Prof Ahmad Y Al-Hassan dalam tulisannya berjudul, The Origin of Damascus Steel In Arabic Sources, mengungkapkan hampir semua pedang di dunia Islam terbuat dari ‘Besi Damaskus’. Salah satu ciri khas pedang dari Damaskus dihiasi dengan pola hias (firind). Menurut Al-Kindi, firind dapat ditemukan dalam semua jenis besi buatan. Sedangkan, pedang yang terbuat dari besi alami tak memiliki pola hias atau firind. Al-Biruni dalam kitabnya Al-jamahir secara menarik menjelaskan latar belakang dibalik pembuatan pola hias pada pedang.

Besi dalam Alquran

Besi mendapat tempat yang khusus dalam kitab suci Alquran. Secara khusus, surat ke-57 mengambil nama Al-Hadidyang berarti besi. Kata Al-Hadiddiambil dari ayat 25 surat tersebut.

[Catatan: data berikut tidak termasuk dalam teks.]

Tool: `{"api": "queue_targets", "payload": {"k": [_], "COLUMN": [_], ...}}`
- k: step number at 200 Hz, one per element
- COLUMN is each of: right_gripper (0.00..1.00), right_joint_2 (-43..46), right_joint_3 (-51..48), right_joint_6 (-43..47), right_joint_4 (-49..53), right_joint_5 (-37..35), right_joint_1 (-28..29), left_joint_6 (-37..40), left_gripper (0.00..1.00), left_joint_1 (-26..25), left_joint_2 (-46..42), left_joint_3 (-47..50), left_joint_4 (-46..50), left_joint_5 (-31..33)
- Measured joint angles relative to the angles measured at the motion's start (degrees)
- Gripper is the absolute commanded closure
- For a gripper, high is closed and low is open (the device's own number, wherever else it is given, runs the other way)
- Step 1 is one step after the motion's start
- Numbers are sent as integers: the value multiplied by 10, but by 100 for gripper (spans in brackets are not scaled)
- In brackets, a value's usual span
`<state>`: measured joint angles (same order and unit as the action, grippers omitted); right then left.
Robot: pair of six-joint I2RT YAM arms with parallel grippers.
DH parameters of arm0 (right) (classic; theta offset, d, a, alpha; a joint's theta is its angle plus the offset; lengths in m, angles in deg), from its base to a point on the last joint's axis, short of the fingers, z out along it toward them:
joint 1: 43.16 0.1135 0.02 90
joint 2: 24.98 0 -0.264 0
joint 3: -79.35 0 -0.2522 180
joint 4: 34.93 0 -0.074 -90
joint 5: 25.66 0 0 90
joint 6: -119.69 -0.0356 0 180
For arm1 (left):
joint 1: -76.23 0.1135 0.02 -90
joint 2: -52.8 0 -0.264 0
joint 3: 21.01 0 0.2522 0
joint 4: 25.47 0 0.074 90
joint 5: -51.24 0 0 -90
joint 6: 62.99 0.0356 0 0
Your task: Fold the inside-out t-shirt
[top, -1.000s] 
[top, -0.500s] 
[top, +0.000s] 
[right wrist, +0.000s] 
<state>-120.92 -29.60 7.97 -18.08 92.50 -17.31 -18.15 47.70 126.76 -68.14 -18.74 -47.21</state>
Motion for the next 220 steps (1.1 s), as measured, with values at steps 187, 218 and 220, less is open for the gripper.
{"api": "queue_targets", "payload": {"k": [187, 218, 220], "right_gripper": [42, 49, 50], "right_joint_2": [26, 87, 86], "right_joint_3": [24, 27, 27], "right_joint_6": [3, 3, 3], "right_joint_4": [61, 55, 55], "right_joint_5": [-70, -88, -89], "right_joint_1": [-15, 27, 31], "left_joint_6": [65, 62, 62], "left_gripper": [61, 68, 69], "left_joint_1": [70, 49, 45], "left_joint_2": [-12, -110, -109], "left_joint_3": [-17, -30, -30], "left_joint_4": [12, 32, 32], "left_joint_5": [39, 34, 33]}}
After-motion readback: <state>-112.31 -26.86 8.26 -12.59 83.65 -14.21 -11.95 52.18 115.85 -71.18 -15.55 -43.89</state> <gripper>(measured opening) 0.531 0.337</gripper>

Dalam ayat itu, Alquran secara jelas mengungkapkan bahwa besi memiliki kekuatan dan sangat bermanfaat bagi manusia. Dengan besi itu, umat Islam bisa menolong agama Allah.

“Sesungguhnya Kami telah mengutus rasul-rasul Kami dengan membawa buktibukti yang nyata dan telah Kami turunkan bersama mereka Alkitab dan neraca (keadilan) supaya manusia dapat melaksanakan keadilan. Dan Kami ciptakan besi yang padanya terdapat kekuatan yang hebat dan berbagai manfaat bagi manusia, (supaya mereka mempergunakan besi itu) dan supaya Allah mengetahui siapa yang menolong (agama)-Nya dan rasul-rasul-Nya, padahal Allah tidak dilihatnya.

Sesungguhnya Allah Mahakuat lagi Mahaperkasa. (QS Al-Hadid: ayat 25).Selain itu, Alquran juga menggambarkan proses pengolahan besi. Dalam surat Al-Khafi (gua) ayat 96 Allah SWT berfirman, “Berilah aku potongan-potongan besi.” Hingga apabila besi itu telah sama rata dengan kedua (puncak) gunung itu, berkatalah Dzulkarnain, “Tiuplah (api itu).” Hingga apabila besi itu sudah menjadi (merah seperti) api, dia pun berkata, “Berilah aku tembaga (yang mendidih) agar aku kutuangkan ke atas besi panas itu”.

Teknologi pengolahan besi tampaknya telah dikuasai manusia sejak zaman Nabi Daud AS. Hal itu terungkap dalam surat Al- Anbiyaa’ (Nabi-nabi) ayat 80. Dalam surat itu Allah SWT berfirman, “Dan telah Kami ajarkan kepada Daud membuat baju besi untuk kamu, guna memelihara kamu dalam peperanganmu. Maka, hendaklah kamu bersyukur (kepada Allah).

Fakta lainnya yang menyebutkan pengolahan besi yang telah berkembang di zaman Nabi Daud AS juga dengan diungkapkan dalam surat Saba’ (Kaum Saba) ayat 10. “Dan sesungguhnya telah Kami berikan ke pada Daud karunia dari Kami. (Kami berfirman), “Hai gunung-gunung dan burung-bu rung, bertasbihlah berulang-ulang bersama Daud,” dan Kami telah melunakkan besi untuknya.”

Dalam surat Saba’ ayat 11, Alquran juga memerintahkan dan menjelaskan cara membuat baju besi. “Buatlah baju besi yang besar-besar dan ukurlah anyamannya, dan kerjakanlah amalan yang saleh. Sesungguhnya Aku melihat apa yang kamu kerjakan.”

Paling tidak, terdapat sembilan ayat dalam Alquran yang membahas dan menjelaskan tentang besi. “Dan Allah menjadikan bagimu tempat bernaung dari apa yang telah Dia ciptakan, dan Dia jadikan bagimu tempat-tempat tinggal di gunung-gunung, dan Dia jadikan bagimu pakaian yang memeliharamu dari panas dan pakaian (baju besi) yang memelihara kamu dalam peperangan. Demikianlah Allah menyempurnakan nikmat-Nya atasmu agar kamu berserah diri (kepada-Nya). (QS An-Nahl: ayat 81).